* _EXERCISE_
Copy the closing run of lines, from the one with "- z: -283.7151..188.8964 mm" through the last line of the listing, exactly and without any pictures.

* _INPUT DATA_
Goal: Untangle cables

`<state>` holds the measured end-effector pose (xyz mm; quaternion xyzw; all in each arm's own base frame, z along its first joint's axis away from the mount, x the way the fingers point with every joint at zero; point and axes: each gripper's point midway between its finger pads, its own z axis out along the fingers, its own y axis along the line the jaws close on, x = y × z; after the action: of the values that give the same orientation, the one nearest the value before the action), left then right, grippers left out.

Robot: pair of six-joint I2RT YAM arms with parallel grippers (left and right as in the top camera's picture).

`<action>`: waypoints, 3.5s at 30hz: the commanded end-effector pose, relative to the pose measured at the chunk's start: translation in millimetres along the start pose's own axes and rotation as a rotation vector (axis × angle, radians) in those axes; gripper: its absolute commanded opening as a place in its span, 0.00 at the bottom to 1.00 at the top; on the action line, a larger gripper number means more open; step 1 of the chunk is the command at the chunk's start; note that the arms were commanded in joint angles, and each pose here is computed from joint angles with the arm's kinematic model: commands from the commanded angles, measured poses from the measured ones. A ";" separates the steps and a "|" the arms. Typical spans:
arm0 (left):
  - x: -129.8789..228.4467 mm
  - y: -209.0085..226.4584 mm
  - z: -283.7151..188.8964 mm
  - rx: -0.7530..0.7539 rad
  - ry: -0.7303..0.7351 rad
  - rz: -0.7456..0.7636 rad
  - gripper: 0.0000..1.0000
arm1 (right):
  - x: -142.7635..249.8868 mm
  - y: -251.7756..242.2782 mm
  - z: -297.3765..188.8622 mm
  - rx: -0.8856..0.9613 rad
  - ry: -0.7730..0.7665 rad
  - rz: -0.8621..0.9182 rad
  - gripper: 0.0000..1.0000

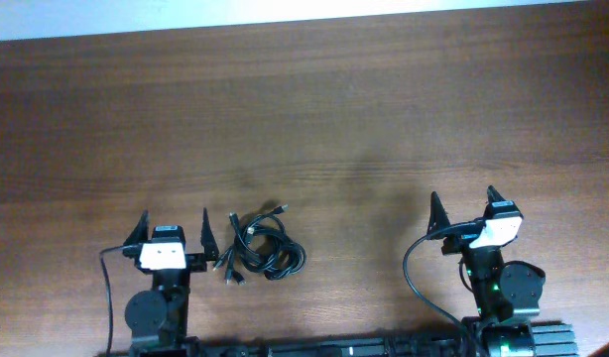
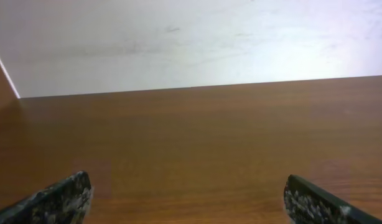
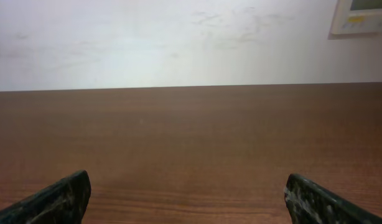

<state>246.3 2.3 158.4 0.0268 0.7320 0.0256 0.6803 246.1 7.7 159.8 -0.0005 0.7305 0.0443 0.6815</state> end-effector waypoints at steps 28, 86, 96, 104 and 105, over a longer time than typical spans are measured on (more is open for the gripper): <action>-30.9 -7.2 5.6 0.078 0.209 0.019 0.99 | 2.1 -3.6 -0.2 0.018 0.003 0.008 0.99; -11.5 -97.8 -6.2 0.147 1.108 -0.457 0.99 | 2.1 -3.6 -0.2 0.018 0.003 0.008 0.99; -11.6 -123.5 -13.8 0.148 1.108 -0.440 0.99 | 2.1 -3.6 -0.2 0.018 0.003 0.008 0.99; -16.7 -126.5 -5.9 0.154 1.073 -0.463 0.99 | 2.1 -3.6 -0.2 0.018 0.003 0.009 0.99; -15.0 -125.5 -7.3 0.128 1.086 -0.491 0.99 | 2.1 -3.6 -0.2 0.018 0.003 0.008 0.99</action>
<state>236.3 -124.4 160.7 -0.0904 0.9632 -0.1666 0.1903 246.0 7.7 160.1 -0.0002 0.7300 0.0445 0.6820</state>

* _ANSWER TO THE EXERCISE_
  - z: -283.7151..188.8964 mm
  - rx: -0.7530..0.7539 rad
  - ry: -0.7303..0.7351 rad
  - rz: -0.7456..0.7636 rad
  - gripper: 0.0000..1.0000
arm1 (right):
  - x: -142.7635..249.8868 mm
  - y: -251.7756..242.2782 mm
  - z: -297.3765..188.8622 mm
  - rx: -0.8856..0.9613 rad
  - ry: -0.7730..0.7665 rad
  - rz: -0.8621..0.9182 rad
  - gripper: 0.0000..1.0000


<state>246.3 2.3 158.4 0.0268 0.7320 0.0256 0.6803 246.1 7.7 159.8 -0.0005 0.7305 0.0443 0.6815</state> end-effector waypoints at steps 28, 86, 96, 104 and 105, over a longer time than typical spans are measured on (more is open for the gripper): <action>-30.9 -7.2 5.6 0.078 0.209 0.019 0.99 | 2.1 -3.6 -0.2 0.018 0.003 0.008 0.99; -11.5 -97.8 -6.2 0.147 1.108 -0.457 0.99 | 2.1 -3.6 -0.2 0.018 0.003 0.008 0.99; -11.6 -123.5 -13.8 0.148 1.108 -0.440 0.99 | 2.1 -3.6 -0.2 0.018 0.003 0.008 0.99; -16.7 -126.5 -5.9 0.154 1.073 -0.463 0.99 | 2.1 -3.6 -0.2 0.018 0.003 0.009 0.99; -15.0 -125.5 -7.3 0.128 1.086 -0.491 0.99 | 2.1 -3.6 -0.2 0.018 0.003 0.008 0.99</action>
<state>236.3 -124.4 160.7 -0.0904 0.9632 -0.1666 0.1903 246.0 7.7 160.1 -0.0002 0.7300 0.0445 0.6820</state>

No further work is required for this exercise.